The voice of Don John the Flame Lord was supplied by "Rowdy" Roddy Piper, in unison with Keith David, who provided the voice of the Flame King. A distinguished wrestler and actor, Piper had appeared in numerous films. One of his most famous roles is that of the unnamed man (dubbed Nada) in They Live, directed by John Carpenter and released in 1988. A well-known scene in the film – lasting for nearly six minutes – features the man fighting with his friend (played by David), whom Nada wants to share his glasses with. This episode of Adventure Time includes a parody of this iconic scene, featuring Don John and the Flame King engaging in combat. The scene in They Live was previously the subject of spoofs in South Park and Saints Row IV, though the parody featured in Adventure Time was called exemplar for reuniting both Piper and David. WWE applauded one of Don John's lines (i.e. "My gym is magic, and my protein shake is rage!"), musing that it had likely been written with Piper's wrestling persona in mind.

==Release and reception==
Cartoon Network originally aired "The Red Throne" on February 10, 2014. 2.11 million people saw the episode live on broadcast; according to TV by the Numbers, 0.4 percent of all 18- to 49-year-old residents of households with television sets watched the episode, as indicated by its Nielsen rating. The network released the episode on DVD, first in the year of that broadcast, as part of the Finn the Human box set, and later in 2015, as part of a box set for the complete fifth season.

The Adventure Time crew was satisfied with the episode on its completion. In spite of that, Muto described the reaction from fans on the Internet as largely negative, much to their surprise. It earned an A− grade from Oliver Sava of The A.V. Club, who compared Cinnamon Bun's evolution from a simple-minded character to one of complexity with the progression of the show itself. Sava opined that the theme of life following a broken romance benefits from this complexity. Sava saw the physical cooling of Flame Princess as a crafty metaphor for the personal changes an individual from a former relationship might experience, as well as the nostalgia felt over such a relationship. Separate from romance, Sava interpreted the battle between the Flame Lord and the Flame King as to demonstrate Flame Princess is a more sensible ruler.

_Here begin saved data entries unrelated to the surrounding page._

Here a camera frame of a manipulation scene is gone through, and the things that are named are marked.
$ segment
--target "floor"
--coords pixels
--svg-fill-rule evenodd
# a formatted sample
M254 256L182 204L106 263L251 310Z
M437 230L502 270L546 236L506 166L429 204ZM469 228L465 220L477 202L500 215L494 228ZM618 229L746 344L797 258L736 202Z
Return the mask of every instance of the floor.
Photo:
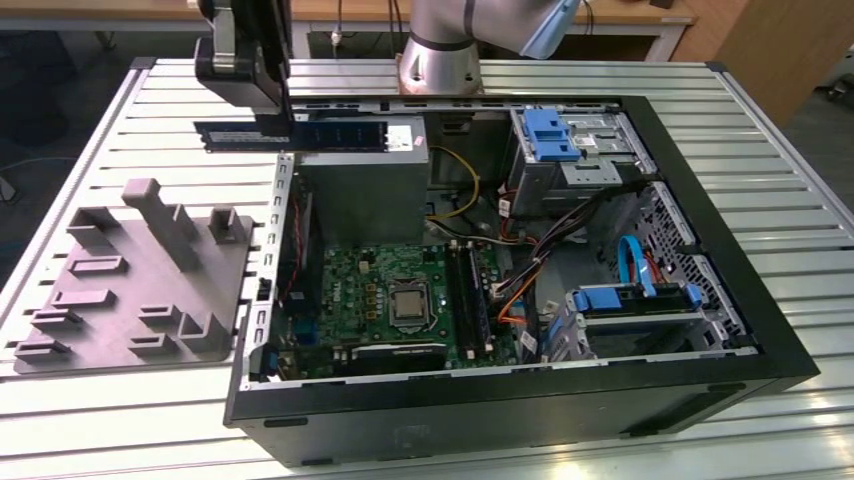
M39 147L22 148L0 139L0 168L30 158L77 158L113 100L129 66L139 56L189 58L197 34L119 33L117 48L101 49L86 33L63 34L78 67L78 76L55 87L55 95L70 120L67 134ZM382 58L388 38L354 38L342 57ZM321 52L325 43L318 45ZM829 103L817 93L799 112L785 133L849 208L854 209L854 108ZM46 160L3 172L19 189L15 205L0 203L0 286L11 274L54 197L71 171L74 160Z

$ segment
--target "connector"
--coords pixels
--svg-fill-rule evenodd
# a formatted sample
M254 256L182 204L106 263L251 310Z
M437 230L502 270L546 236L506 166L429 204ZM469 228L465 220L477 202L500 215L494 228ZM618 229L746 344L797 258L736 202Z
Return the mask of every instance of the connector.
M338 46L342 44L342 38L345 38L342 32L340 30L336 30L330 35L330 39L333 40L333 48L338 48Z

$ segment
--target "expansion slot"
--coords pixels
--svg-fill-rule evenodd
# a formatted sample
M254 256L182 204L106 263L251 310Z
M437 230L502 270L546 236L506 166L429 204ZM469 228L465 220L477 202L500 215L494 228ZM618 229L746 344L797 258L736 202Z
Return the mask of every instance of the expansion slot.
M493 352L493 340L480 268L470 246L456 243L446 246L445 267L457 347L461 357L472 360L476 358L476 351L484 354Z

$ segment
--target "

The Huffington Post writer Cat Blake cited Cinnamon Bun gaining the affection of Flame Princess as a reason for secondary schoolers not to underestimate people. Staff writers of TV.com called this character progression for "seemingly one-note characters" a strength of the show, as similarly applied to the Ice King. Writing in DVD Talk, Adam Tyner described the episode as showing Finn at his most embarrassing. In memoriam of Piper, who died in July 2015, Brandon Stroud of Uproxx called Don Jon one of his best roles in pop culture. In the Official Tribute Commemorative Magazine for Piper, editor Jeff Ashworth and staff supposed that fans of the series were likely foreign to the "grizzly tones" of Piper's voice. The commemoration saw his guest role as showing his mastery of pop culture while calling Don Jon's bizarre fate normal in the show's universe.